Siete famosi per i vostri interni. Ma qual è il rapporto fra interior design e l’architettura che lo accoglie?
GY. In the world of hospitality the experience of the hotel is more important that the envelope of the architecture, and in fact sometimes the interiors tend to re-informs the envelope, often we have to fix the architecture when it is not suitable for the hotel experience.
GP. In uno dei nostri progetti per resort l’edificio era nuovissimo, dalle linee molto pulite, con grandi finestre, porte laccate, ma abbiamo voluto modificare il fronte di accesso to create a sense of coming to home, coming to something that has more life to it than a commercial building.

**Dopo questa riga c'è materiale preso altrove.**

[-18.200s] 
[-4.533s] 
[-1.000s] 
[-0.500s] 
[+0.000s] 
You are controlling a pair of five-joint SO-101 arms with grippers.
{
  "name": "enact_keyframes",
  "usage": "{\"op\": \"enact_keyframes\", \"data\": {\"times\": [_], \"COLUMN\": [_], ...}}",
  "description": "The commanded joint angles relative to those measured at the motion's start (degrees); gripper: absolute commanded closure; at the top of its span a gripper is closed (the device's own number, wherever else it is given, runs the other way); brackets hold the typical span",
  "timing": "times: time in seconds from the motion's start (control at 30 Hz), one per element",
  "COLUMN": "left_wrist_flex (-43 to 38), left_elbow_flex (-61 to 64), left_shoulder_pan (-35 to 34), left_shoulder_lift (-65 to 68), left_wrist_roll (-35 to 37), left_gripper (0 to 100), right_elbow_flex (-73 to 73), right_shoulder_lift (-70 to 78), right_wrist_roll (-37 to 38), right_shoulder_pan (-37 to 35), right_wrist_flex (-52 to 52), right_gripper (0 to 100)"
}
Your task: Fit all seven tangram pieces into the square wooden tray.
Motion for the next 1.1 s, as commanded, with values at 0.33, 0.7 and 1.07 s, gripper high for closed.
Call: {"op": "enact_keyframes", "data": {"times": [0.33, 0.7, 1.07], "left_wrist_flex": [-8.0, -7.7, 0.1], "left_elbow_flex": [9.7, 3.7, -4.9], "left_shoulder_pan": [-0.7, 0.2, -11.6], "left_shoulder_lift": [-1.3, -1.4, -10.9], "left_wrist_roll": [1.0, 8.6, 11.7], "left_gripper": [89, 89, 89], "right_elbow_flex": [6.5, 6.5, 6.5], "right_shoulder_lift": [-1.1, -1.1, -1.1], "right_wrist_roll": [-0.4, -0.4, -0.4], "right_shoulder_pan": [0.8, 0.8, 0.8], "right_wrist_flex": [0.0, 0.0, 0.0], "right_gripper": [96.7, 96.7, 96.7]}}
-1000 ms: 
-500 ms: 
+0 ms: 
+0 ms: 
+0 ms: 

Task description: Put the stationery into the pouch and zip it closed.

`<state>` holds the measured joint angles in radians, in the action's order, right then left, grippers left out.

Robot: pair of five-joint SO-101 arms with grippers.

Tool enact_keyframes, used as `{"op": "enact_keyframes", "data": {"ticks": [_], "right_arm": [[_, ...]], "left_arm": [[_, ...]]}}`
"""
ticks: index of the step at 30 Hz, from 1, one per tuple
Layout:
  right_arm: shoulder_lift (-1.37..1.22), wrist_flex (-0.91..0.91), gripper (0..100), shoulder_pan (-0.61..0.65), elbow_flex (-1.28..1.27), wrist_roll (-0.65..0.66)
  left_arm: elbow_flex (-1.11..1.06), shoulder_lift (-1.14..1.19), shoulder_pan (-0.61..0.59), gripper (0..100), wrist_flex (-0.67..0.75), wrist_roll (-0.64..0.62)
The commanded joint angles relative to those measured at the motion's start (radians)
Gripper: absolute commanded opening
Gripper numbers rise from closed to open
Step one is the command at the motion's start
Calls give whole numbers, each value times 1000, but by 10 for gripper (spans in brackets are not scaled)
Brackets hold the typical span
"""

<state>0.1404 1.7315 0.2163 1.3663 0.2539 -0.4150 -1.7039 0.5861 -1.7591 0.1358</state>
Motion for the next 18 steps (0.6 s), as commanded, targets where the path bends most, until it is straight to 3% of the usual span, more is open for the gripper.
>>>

E all’interno abbiamo dato risalto alle tecniche artigianali della zona, allo stile del luogo, a schermi, ai giochi di luce naturale nella lobby, al riflesso delle schermature sui pavimenti per creare un tappeto immateriale. In hospitality you need to capture emotional qualities, which is about layering and about being sensitive to something that’s more emotional than intellectual.
GY. We like to think our concepts are fuller, more complete, we have an impact. What’s the message you’re giving to the customer to begin the journey in the hotel experience? Maybe that’s why a lot of our projects have lasted a long time.
In fact I was about to ask why it looks like your interiors hardly age.
GP. We’re not interested to be on trends, but we are interested in creating a point of view, and we are conscious that a hotel does have a poise, it is that balance that we’re looking for in our projects to give some character but also some longevity, some uniqueness. C’è però una differenza rispetto a 10 anni fa ed è che crediamo che un hotel debba avere “more layers, more moments”, molti di più rispetto al passato, the ah ah moments, che rendano riconoscibile l’hotel.
Com’è il rapporto con i vostri clienti?
GY. Il cliente è il proprietario dell’hotel, ma ci sono anche altre parti coinvolte, ad esempio il marchio dell’hotellerie, e a volte non sono d’accordo fra di loro. It’s a tricky tension. Se il brand suggerisce come debba essere l’hotel, è il developer o la proprietà che controlla il budget, e quando si riesce ad accontentare entrambi allora il progetto è un successo.
GP. Quello che conta per noi come designer è “to lead and listen”. Ad esempio nel caso di marchi consolidati, 5 stelle, come il Four Seasons, crediamo debbano pensare ai loro clienti futuri, perché ci vorranno 5-10 anni prima che l’hotel sia completato. We try to objectify the process, we challenge the clients, sometimes fighting this fight for long. The challenge is fighting for what we believe is the right answer, and then giving up when we think others have better answers.